I got my first experience catching one of the regular "especial" buses last night. I went to the Mariscal to meet up with my one Ecuadorean friend for a bit and tried to leave in time to catch the Ecovía, which stops running at 10. It was five till, but the last south-bound bus had left. This is one of the three bus rapid transit lines, with platforms and doors like a subway station, that I'd managed to ride exclusively so far.
It's not supposed to be safe walking back to my part of town at night, but it's amazing how fast your perception of the value of money adjusts. I really didn't like the idea of paying a cab two or three dollars to get home when the bus only costs a quarter. I walked up to another busy street that I knew would have plenty of taxis, (there are thousands) thinking I'd perhaps walk a little ways, then hail a cab a little closer to the shady Parque El Ejido. I put my wallet in my underwear for a minute, but realized that regular buses were still running on 12 de Octubre.
Buses will stop anywhere. Actually, "slow" is a better word. If you needed them to stop completely, they would, but I stuck out my arm, and a bus pulled over, its door open, so I could jump on without it ever stopping.
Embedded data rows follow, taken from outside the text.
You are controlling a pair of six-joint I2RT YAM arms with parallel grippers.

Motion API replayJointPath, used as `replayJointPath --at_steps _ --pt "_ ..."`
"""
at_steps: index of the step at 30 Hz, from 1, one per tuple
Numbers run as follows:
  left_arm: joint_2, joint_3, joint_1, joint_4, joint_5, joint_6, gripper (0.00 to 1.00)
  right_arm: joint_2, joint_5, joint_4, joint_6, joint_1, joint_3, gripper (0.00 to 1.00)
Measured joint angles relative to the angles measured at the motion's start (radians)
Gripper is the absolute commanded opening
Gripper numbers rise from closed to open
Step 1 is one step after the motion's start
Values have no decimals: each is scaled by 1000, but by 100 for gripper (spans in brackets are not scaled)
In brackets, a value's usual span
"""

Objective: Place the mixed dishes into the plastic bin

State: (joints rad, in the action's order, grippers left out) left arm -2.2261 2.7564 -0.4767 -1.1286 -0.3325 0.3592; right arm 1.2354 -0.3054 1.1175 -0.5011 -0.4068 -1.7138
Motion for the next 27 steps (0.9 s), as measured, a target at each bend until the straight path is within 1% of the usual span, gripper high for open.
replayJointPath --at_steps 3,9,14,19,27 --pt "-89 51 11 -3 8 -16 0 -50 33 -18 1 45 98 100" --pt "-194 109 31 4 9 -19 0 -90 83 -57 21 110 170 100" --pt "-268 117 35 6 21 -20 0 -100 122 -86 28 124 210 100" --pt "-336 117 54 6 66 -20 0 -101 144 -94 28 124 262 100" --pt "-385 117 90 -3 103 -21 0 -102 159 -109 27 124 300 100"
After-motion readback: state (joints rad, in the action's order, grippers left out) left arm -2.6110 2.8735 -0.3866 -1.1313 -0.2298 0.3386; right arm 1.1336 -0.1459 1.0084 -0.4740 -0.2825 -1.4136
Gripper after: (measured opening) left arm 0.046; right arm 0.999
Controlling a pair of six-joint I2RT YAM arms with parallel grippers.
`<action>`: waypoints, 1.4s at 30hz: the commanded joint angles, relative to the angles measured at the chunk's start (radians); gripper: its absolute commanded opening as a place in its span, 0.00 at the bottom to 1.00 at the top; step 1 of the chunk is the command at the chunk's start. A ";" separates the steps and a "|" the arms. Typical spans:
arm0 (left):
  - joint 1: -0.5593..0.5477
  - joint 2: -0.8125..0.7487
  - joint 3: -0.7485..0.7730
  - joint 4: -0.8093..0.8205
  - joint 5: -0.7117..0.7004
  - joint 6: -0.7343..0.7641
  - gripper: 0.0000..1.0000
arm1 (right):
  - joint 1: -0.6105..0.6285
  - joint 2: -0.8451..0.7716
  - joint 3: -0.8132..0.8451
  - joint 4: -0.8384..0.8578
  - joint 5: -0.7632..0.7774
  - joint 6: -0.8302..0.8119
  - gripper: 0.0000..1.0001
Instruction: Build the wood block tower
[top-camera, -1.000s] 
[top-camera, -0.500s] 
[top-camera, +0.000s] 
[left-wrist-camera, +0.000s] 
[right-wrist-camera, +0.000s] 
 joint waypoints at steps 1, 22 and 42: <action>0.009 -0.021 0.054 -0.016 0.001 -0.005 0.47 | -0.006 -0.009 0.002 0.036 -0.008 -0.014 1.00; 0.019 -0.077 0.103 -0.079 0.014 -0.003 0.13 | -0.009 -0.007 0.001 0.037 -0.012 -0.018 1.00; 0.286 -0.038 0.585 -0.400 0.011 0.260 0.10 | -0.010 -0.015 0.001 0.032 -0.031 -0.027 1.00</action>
It appeared to be a longer distance bus, since it had soft seats, but once you hit the city, your long distance bus becomes local, pulling in as many $.25 rides as it can. I asked if it was going by my neighborhood and it was. As can be expected, there was some fringe in the decoration around the ceiling, though not on the windows. The best were the crocheted borders of the visors, with a little hammock hanging between them to hold papers.
We got to Parque Alameda, and I told them I wanted to get off at the light. They slowed and I jumped and landed with a bounce and a spin, which probably looked completely idiotic, but I'd kept my balance and completed my first in-motion boarding and exit, travel in true South American style.